= Beginning of Section =

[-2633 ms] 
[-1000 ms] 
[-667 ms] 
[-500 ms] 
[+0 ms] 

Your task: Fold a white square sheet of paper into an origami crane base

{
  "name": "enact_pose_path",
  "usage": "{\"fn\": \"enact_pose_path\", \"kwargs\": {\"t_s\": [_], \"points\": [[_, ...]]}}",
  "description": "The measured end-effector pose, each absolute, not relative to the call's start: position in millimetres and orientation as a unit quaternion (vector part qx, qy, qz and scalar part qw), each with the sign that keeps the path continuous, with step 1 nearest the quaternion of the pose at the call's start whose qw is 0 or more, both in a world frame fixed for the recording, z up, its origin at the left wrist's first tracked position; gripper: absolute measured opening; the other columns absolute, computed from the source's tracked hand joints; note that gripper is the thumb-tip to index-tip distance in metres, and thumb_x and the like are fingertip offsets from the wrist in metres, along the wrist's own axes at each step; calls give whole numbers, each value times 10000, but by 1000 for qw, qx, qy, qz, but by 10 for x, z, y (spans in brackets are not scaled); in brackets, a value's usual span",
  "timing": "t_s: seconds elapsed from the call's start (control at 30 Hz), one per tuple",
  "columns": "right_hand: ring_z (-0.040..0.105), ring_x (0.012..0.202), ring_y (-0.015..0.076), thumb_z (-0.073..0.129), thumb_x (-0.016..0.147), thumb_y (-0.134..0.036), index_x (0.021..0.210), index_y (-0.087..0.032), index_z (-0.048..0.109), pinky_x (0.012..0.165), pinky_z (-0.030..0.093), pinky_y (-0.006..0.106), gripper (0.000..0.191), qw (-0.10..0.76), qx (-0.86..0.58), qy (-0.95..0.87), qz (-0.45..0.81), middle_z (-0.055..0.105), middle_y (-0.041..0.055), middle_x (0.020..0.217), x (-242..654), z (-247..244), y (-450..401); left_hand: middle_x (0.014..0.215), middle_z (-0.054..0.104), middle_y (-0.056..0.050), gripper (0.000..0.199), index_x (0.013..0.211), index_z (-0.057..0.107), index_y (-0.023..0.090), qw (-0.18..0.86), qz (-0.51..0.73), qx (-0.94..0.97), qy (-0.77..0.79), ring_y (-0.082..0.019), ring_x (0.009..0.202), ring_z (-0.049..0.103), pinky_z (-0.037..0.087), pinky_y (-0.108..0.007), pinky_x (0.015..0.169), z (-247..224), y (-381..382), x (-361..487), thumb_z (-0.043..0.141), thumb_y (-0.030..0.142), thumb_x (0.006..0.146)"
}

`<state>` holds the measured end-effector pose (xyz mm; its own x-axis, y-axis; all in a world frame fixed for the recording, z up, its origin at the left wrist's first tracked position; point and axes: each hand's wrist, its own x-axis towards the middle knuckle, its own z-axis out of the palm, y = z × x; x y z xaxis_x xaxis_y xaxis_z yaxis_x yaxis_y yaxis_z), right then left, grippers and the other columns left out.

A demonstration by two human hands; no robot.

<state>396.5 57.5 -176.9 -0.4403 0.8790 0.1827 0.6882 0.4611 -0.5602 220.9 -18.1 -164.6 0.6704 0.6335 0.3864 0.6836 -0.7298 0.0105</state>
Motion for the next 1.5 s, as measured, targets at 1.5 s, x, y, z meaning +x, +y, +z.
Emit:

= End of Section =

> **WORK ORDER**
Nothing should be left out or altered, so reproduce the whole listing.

> **OUTPUT OF THE EXERCISE**
[-2633 ms] 
[-1000 ms] 
[-667 ms] 
[-500 ms] 
[+0 ms] 

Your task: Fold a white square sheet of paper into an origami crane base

{
  "name": "enact_pose_path",
  "usage": "{\"fn\": \"enact_pose_path\", \"kwargs\": {\"t_s\": [_], \"points\": [[_, ...]]}}",
  "description": "The measured end-effector pose, each absolute, not relative to the call's start: position in millimetres and orientation as a unit quaternion (vector part qx, qy, qz and scalar part qw), each with the sign that keeps the path continuous, with step 1 nearest the quaternion of the pose at the call's start whose qw is 0 or more, both in a world frame fixed for the recording, z up, its origin at the left wrist's first tracked position; gripper: absolute measured opening; the other columns absolute, computed from the source's tracked hand joints; note that gripper is the thumb-tip to index-tip distance in metres, and thumb_x and the like are fingertip offsets from the wrist in metres, along the wrist's own axes at each step; calls give whole numbers, each value times 10000, but by 1000 for qw, qx, qy, qz, but by 10 for x, z, y (spans in brackets are not scaled); in brackets, a value's usual span",
  "timing": "t_s: seconds elapsed from the call's start (control at 30 Hz), one per tuple",
  "columns": "right_hand: ring_z (-0.040..0.105), ring_x (0.012..0.202), ring_y (-0.015..0.076), thumb_z (-0.073..0.129), thumb_x (-0.016..0.147), thumb_y (-0.134..0.036), index_x (0.021..0.210), index_y (-0.087..0.032), index_z (-0.048..0.109), pinky_x (0.012..0.165), pinky_z (-0.030..0.093), pinky_y (-0.006..0.106), gripper (0.000..0.191), qw (-0.10..0.76), qx (-0.86..0.58), qy (-0.95..0.87), qz (-0.45..0.81), middle_z (-0.055..0.105), middle_y (-0.041..0.055), middle_x (0.020..0.217), x (-242..654), z (-247..244), y (-450..401); left_hand: middle_x (0.014..0.215), middle_z (-0.054..0.104), middle_y (-0.056..0.050), gripper (0.000..0.199), index_x (0.013..0.211), index_z (-0.057..0.107), index_y (-0.023..0.090), qw (-0.18..0.86), qz (-0.51..0.73), qx (-0.94..0.97), qy (-0.77..0.79), ring_y (-0.082..0.019), ring_x (0.009..0.202), ring_z (-0.049..0.103), pinky_z (-0.037..0.087), pinky_y (-0.108..0.007), pinky_x (0.015..0.169), z (-247..224), y (-381..382), x (-361..487), thumb_z (-0.043..0.141), thumb_y (-0.030..0.142), thumb_x (0.006..0.146)"
}

`<state>` holds the measured end-effector pose (xyz mm; its own x-axis, y-axis; all in a world frame fixed for the recording, z up, its origin at the left wrist's first tracked position; point and axes: each hand's wrist, its own x-axis towards the middle knuckle, its own z-axis out of the palm, y = z × x; x y z xaxis_x xaxis_y xaxis_z yaxis_x yaxis_y yaxis_z), right then left, grippers and the other columns left out.

A demonstration by two human hands; no robot.

<state>396.5 57.5 -176.9 -0.4403 0.8790 0.1827 0.6882 0.4611 -0.5602 220.9 -18.1 -164.6 0.6704 0.6335 0.3864 0.6836 -0.7298 0.0105</state>
Motion for the next 1.5 s, as measured, targets at 1.5 s, x, y, z meaning +x, +y, +z.
Emit:

The exercise requires no additional output.